O günlerin gelenekleri gereği bir kızın bir oğlanla anlaşmış olması çok ağır bir suçtu.Buna rağmen aile anlayış göstermiş,nişan yapılmak üzere oğlan tarafı çağrılmıştı.Ama oğlanı ilk defa gördükleri anda beğenmemişlerdi işte.Kız çok üzüldü.Mahcup oldu.Ne diyeceğini şaşırdı.Yan odaya gidip gelenlere hoş geldiniz demesi gerekiyordu.Başı önde odaya girdi.Odanın bir ucundan, başı önde olarak,insanların yüzüne bakmadan, yaşlıların elini öpüyor,gençlerin elini sıkıyordu.Odaları dolandı.Herkese hoş geldiniz dedi.Aman Allahım, çok garip, nişanlısı olacak gencin eline rastlamadı.Hayret etti.Utancından kimseye de bir şey diyemiyordu.

Odasına geri dönüp beklemeye başladı.Aslında, eğitim almış bir genç kız olmasına rağmen, bir oğlanla anlaşarak nişanlanıyor olması O'na ağır geliyordu.Bu olaydan sonra, utancından anne ve babası ile yüz yüze konuşamaz olmuştu.O nedenle nişanlanmak istediği oğlanı burada göremediğini kimseye söyleyemedi.Beklemeye başladı.

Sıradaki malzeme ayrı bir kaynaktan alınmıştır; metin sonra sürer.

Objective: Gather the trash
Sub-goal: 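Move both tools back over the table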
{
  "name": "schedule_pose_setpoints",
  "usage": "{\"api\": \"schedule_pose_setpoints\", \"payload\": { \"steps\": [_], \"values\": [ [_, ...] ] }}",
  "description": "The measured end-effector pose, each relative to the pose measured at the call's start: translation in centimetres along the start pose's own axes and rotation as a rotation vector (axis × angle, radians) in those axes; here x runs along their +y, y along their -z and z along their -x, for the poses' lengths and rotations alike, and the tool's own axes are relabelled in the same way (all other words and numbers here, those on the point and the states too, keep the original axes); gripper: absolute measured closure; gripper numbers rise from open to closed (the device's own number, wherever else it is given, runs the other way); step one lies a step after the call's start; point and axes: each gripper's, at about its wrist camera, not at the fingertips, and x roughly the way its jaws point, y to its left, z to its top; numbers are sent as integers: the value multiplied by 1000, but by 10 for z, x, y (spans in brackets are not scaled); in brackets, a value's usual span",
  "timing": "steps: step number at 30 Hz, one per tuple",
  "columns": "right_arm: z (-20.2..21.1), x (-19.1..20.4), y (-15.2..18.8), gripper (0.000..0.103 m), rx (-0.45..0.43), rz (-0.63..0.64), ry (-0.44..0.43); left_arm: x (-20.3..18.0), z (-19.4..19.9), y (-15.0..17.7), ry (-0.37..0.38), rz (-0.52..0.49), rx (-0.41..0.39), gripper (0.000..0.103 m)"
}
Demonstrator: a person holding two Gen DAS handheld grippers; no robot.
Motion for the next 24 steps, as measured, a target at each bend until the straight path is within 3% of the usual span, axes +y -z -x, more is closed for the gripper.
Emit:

Gelenlerden ince uzun boylu,buğday tenli olan ve her halinden girişimci bir insan olduğu anlaşılan,sempatik ve konuşkan adam koridorda evin hanımını buldu.
-Teyzeciğim, ben oğlanın dayısı olurum.Adetlerinizi bilmediğimiz için , nişanı olacak oğlanı buraya getirmedik.Gelirken çarşıda bıraktık.Siz nasıl isterseniz öyle yapacağız, dedi.
Evin hanımı şaşkın;
-Ne demek!Olur mu öyle şey?Hemen getirelim oğlanı dedi.
Yan odada bunları duyan genç kız derin bir oh çekti.
Bir motosikletle, oğlanı çarşıdan alıp geldiler. Üzerinde arkadaşından emanet aldığı,arkadaşının daha hiç giymemiş olduğu yeni, pastel renklerde bir takım elbise vardı.Bu renklere uygun gömleği ve kravatı takım elbiseyi tamamlıyordu.Uzun boyu,sempatik görünüşü ile eve geldiğinde hemen bir fark yaratmıştı.Kendisini tanıttı.Evin hanımının elini öptü.Evdekilerle selamlaşıp, büyüklerin ellerini öptü.Küçüklerle selamlaşıp gülümsedi.
Evin hanımı oluşan bu duruma çok şaşırdı.Biraz önce haksız yere kızına takındığı tavırdan utandı.Hemen yan odaya geçerek kızına;"Kızım özür dilerim, ben yanılmışım.O sedirde oturan genci sanmıştım,yanılmışım,oğlanı beğendim.Seni kutlarım.İyi bir seçim yapmışsın" dedi.

Aileler o günün geleneklerine göre aile arasında ,nişan yüzüklerini takıp töreni tamamladılar.
Genç adam sırtında emanet elbise ile ,katıldığı nişan töreninde yaşanan buruk anılarla, yeniden minibüse doluşup kendi iline doğru yola koyuldu.Dönüşte okumakta oldukları okula götürmek üzere nişanlısını da minibüse aldılar.Nişanlısı yatılı pansiyonda kalıyordu.Kendisi gündüzlü olarak isimlendirilen öğrenciydi.Dönüşte gelirken yaşanan tedirginlik ortadan kalkmış,dolmuşun içi neşe dolmuştu.
Şarkılarla,türkülerle uzun yolculuğu tamamlayıp, kızı okuluna bıraktılar.